● **EXERCISE BRIEF**
Whatever the records say, repeat them exactly as given.

----- EXERCISE MATERIALS -----

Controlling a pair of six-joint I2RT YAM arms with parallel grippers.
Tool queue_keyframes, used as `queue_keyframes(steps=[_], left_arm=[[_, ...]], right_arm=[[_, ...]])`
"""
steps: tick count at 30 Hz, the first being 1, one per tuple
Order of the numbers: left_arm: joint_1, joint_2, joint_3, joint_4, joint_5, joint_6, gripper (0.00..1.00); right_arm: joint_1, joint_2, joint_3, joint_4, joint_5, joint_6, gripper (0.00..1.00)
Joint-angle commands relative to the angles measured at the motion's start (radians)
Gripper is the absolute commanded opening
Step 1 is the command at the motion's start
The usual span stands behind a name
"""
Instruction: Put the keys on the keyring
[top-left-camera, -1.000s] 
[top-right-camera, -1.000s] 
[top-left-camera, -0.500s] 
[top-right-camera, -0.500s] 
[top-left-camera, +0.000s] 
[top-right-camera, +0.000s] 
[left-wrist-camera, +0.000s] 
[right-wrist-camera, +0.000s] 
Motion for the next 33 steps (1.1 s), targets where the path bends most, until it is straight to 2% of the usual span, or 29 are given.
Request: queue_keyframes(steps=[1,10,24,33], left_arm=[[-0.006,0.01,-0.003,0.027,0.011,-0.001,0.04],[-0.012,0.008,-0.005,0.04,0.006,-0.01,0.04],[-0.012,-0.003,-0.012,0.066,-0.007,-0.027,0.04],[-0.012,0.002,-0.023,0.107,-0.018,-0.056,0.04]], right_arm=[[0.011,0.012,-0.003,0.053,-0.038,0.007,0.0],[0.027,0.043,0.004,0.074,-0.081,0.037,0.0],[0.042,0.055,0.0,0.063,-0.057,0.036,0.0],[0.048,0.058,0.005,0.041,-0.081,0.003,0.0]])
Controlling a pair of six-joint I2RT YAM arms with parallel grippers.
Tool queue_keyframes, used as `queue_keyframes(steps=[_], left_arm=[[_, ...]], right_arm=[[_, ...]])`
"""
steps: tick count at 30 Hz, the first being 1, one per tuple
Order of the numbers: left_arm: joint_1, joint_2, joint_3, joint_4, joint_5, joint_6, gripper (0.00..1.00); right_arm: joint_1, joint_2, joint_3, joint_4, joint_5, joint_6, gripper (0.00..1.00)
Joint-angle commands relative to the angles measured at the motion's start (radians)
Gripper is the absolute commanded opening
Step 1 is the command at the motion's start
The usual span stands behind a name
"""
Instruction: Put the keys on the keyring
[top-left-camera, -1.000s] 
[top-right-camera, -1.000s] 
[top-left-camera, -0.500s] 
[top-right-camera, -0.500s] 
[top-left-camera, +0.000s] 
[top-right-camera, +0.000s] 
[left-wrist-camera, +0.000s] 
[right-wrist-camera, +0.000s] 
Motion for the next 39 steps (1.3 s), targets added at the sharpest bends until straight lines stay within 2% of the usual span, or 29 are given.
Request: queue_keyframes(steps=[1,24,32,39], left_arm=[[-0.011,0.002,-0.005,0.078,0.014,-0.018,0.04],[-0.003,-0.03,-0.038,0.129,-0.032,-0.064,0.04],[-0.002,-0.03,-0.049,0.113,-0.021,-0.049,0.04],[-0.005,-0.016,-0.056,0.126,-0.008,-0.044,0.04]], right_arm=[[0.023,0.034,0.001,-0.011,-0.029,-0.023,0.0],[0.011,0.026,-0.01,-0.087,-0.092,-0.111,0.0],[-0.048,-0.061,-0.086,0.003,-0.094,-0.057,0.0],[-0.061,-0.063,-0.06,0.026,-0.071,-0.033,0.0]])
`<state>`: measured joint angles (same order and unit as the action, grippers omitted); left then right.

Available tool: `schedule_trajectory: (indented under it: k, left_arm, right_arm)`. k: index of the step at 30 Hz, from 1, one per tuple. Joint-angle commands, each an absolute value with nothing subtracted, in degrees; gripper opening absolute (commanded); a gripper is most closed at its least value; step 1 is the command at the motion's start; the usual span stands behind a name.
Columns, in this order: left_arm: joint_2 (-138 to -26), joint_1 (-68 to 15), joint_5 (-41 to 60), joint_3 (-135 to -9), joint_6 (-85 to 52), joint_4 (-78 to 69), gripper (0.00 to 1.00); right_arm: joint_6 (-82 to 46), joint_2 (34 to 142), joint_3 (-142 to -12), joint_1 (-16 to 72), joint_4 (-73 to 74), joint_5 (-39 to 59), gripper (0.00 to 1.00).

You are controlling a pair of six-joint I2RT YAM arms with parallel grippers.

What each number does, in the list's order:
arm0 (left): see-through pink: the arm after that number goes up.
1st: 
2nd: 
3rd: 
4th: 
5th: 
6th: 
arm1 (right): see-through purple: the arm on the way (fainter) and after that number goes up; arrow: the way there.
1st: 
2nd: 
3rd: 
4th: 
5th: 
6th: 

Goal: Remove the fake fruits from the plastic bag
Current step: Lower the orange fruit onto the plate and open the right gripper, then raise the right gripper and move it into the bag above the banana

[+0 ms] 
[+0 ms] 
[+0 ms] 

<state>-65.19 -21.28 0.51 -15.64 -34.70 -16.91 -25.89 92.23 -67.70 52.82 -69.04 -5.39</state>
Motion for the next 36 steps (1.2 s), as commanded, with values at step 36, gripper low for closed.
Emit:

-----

● **EXERCISE OUTPUT**
Controlling a pair of six-joint I2RT YAM arms with parallel grippers.
Tool queue_keyframes, used as `queue_keyframes(steps=[_], left_arm=[[_, ...]], right_arm=[[_, ...]])`
"""
steps: tick count at 30 Hz, the first being 1, one per tuple
Order of the numbers: left_arm: joint_1, joint_2, joint_3, joint_4, joint_5, joint_6, gripper (0.00..1.00); right_arm: joint_1, joint_2, joint_3, joint_4, joint_5, joint_6, gripper (0.00..1.00)
Joint-angle commands relative to the angles measured at the motion's start (radians)
Gripper is the absolute commanded opening
Step 1 is the command at the motion's start
The usual span stands behind a name
"""
Instruction: Put the keys on the keyring
[top-left-camera, -1.000s] 
[top-right-camera, -1.000s] 
[top-left-camera, -0.500s] 
[top-right-camera, -0.500s] 
[top-left-camera, +0.000s] 
[top-right-camera, +0.000s] 
[left-wrist-camera, +0.000s] 
[right-wrist-camera, +0.000s] 
Motion for the next 33 steps (1.1 s), targets where the path bends most, until it is straight to 2% of the usual span, or 29 are given.
Request: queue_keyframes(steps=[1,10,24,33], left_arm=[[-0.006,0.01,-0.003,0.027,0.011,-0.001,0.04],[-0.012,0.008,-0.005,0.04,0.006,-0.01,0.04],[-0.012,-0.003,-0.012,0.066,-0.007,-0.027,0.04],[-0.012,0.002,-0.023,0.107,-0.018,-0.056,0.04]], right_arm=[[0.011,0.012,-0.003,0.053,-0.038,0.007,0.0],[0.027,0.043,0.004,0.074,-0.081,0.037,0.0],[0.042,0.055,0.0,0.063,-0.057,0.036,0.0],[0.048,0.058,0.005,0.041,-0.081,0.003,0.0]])
Controlling a pair of six-joint I2RT YAM arms with parallel grippers.
Tool queue_keyframes, used as `queue_keyframes(steps=[_], left_arm=[[_, ...]], right_arm=[[_, ...]])`
"""
steps: tick count at 30 Hz, the first being 1, one per tuple
Order of the numbers: left_arm: joint_1, joint_2, joint_3, joint_4, joint_5, joint_6, gripper (0.00..1.00); right_arm: joint_1, joint_2, joint_3, joint_4, joint_5, joint_6, gripper (0.00..1.00)
Joint-angle commands relative to the angles measured at the motion's start (radians)
Gripper is the absolute commanded opening
Step 1 is the command at the motion's start
The usual span stands behind a name
"""
Instruction: Put the keys on the keyring
[top-left-camera, -1.000s] 
[top-right-camera, -1.000s] 
[top-left-camera, -0.500s] 
[top-right-camera, -0.500s] 
[top-left-camera, +0.000s] 
[top-right-camera, +0.000s] 
[left-wrist-camera, +0.000s] 
[right-wrist-camera, +0.000s] 
Motion for the next 39 steps (1.3 s), targets added at the sharpest bends until straight lines stay within 2% of the usual span, or 29 are given.
Request: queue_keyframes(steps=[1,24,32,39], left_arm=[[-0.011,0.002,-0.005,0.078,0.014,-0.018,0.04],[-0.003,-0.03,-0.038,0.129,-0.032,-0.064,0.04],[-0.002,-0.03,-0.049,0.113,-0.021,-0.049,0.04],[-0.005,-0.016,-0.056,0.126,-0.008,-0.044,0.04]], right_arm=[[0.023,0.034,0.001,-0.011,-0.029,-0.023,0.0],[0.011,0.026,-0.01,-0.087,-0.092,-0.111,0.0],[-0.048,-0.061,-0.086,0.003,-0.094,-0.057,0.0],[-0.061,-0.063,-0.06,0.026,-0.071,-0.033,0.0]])
`<state>`: measured joint angles (same order and unit as the action, grippers omitted); left then right.

Available tool: `schedule_trajectory: (indented under it: k, left_arm, right_arm)`. k: index of the step at 30 Hz, from 1, one per tuple. Joint-angle commands, each an absolute value with nothing subtracted, in degrees; gripper opening absolute (commanded); a gripper is most closed at its least value; step 1 is the command at the motion's start; the usual span stands behind a name.
Columns, in this order: left_arm: joint_2 (-138 to -26), joint_1 (-68 to 15), joint_5 (-41 to 60), joint_3 (-135 to -9), joint_6 (-85 to 52), joint_4 (-78 to 69), gripper (0.00 to 1.00); right_arm: joint_6 (-82 to 46), joint_2 (34 to 142), joint_3 (-142 to -12), joint_1 (-16 to 72), joint_4 (-73 to 74), joint_5 (-39 to 59), gripper (0.00 to 1.00).

You are controlling a pair of six-joint I2RT YAM arms with parallel grippers.

What each number does, in the list's order:
arm0 (left): see-through pink: the arm after that number goes up.
1st: 
2nd: 
3rd: 
4th: 
5th: 
6th: 
arm1 (right): see-through purple: the arm on the way (fainter) and after that number goes up; arrow: the way there.
1st: 
2nd: 
3rd: 
4th: 
5th: 
6th: 

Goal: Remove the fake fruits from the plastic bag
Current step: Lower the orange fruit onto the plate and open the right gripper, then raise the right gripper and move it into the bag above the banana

[+0 ms] 
[+0 ms] 
[+0 ms] 

<state>-65.19 -21.28 0.51 -15.64 -34.70 -16.91 -25.89 92.23 -67.70 52.82 -69.04 -5.39</state>
Motion for the next 36 steps (1.2 s), as commanded, with values at step 36, gripper low for closed.
Emit:

The output returned above is complete.